US Supreme Court Clarifies Deportation Law
The United States Supreme Court recently reviewed the use of California’s vehicle theft code to deport a legal alien under the Immigration and Nationality Act, 66 Stat. 163, 8 USC § 1101 et seq. The Court held in Gonzales v. Duenas-Alvarez (January 17, 2007), that the term “theft offense” includes the crime of “aiding and abetting” as a theft offense.
Duenas-Alvarez, a permanent resident alien, was arrested and convicted of violating California’s Vehicle Code which states:
“Any person who drives or takes a vehicle not his or her own, without the consent of the owner thereof, and with intent either to permanently or temporarily deprive the owner thereof of his or her title to or possession of the vehicle, whether with or without intent to steal the vehicle, or any person who is a party or an accessory to or an accomplice in the driving or unauthorized taking or stealing, is guilty of a public offense.”
Duenas-Alvarez. Cal. Veh. Code Ann. § 10851(a) (West 2000). (Emphasis original in Duenas-Alvarez). The Federal Government began removal proceedings under the Immigration and Nationality Act. The Act list several crimes for which a legal alien can be deported. Among these is “a theft offense . . . for which the term of imprisonment [is] at least one year.” 8 USC § 1101(a)(43)(G); § 1227(a)(2)(A). The Bureau of Immigration Appeals affirmed the Immigration Judge’s ruling deporting Duenas-Alvarez, but the Court of appeals for the Ninth Circuit reversed the Bureau.
The Ninth Circuit held, while Duenas-Alvarez’s appeal was pending, that the relevant California Vehicle Code provision sweeps more broadly than generic theft.

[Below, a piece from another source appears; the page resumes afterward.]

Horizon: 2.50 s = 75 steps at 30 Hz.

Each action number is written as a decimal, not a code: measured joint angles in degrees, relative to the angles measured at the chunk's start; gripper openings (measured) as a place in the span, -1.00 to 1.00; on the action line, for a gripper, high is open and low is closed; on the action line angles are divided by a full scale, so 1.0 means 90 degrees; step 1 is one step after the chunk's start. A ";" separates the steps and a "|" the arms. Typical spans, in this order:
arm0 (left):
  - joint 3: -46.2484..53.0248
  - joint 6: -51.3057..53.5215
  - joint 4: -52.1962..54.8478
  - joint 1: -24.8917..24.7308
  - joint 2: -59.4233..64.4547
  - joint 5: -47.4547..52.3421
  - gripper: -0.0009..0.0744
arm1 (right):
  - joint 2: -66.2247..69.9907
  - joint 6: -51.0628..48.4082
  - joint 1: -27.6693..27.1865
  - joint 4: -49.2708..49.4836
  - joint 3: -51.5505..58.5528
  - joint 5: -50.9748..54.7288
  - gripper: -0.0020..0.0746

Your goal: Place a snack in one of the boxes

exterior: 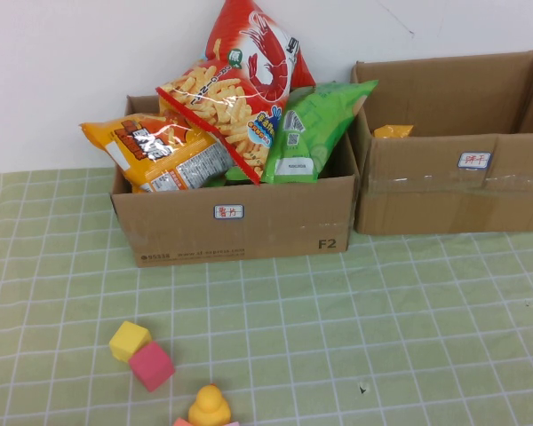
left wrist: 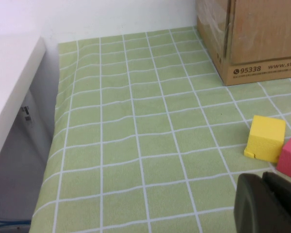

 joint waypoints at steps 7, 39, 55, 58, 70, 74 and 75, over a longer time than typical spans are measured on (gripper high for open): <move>0.0000 0.0000 0.0000 0.0000 -0.0003 0.0000 -0.98 | 0.0000 0.0000 0.0071 -0.0075 0.0000 0.0000 -0.95; 0.0000 0.0013 0.0000 0.0000 -0.0014 0.0000 -0.98 | -0.0676 0.5070 -0.0467 -0.3357 0.2624 -0.2821 -0.95; 0.0000 0.0013 0.0000 0.0000 -0.0014 0.0000 -0.98 | -0.0676 0.2869 -0.0477 -0.2976 0.2611 -0.2756 -0.95; 0.0000 0.0013 0.0000 0.0000 -0.0014 0.0000 -0.98 | -0.0676 0.2844 -0.0477 -0.2939 0.2611 -0.2753 -0.95; 0.0000 0.0036 0.0000 0.0000 -0.0014 0.0000 -0.98 | -0.0676 0.3266 -0.0477 -0.3066 0.2598 -0.2707 -0.95; 0.0000 0.0036 0.0000 0.0000 -0.0014 0.0000 -0.98 | -0.0676 0.3668 -0.0477 -0.3066 0.2598 -0.2707 -0.95; 0.0000 0.0036 0.0000 0.0000 -0.0014 0.0000 -0.98 | -0.0676 0.3774 -0.0477 -0.3066 0.2598 -0.2707 -0.95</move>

Penuliar v. Ashcroft, 395 F3d 1037 (2005). The Ninth Circuit said that the Vehicle Code includes a crime that contains an element beyond those of generic theft, aiding and abetting a theft. The Circuit Court remanded Duenas-Alvarez’s case to the immigration court.
Christopher J. Meade, Duenas-Alvarez’s criminal defense attorney, argued before the US Supreme Court that the California Vehicle Code was too broad to fit into the Immigration and Nationality Act’s generic term “theft offense,” so the Federal Government could not use conviction under the Code to justify deporting a legal alien.
The Supreme Court held against Duenas-Alvarez. The Court reviewed whether someone who aids or abets a theft falls within the generic definition of theft. The Court pointed out that every state and the Federal Government has eliminated the distinction between a first-degree principle, accessories before the fact, accessories during the fact, and accessories after the fact. Every jurisdiction has rolled principles and accessories before and during the fact into the generic crime of theft. 2 W LaFave, Substantive Criminal Law § 13.1(e), p333 (2d ed 2003) (La Fave). The Court held that since criminal law now uniformly treats those who fall into the first three categories alike, “the generic sense in which” the term “theft” as “now used in the criminal codes of most States, “Taylor v. United States, 495 US 575, 598 (1990), covers such “aiders and abettors” as well as principals. Conviction under the California Vehicle Code for aiding and abetting a theft can be used to deport a legal alien under the Immigration and Nationality Act.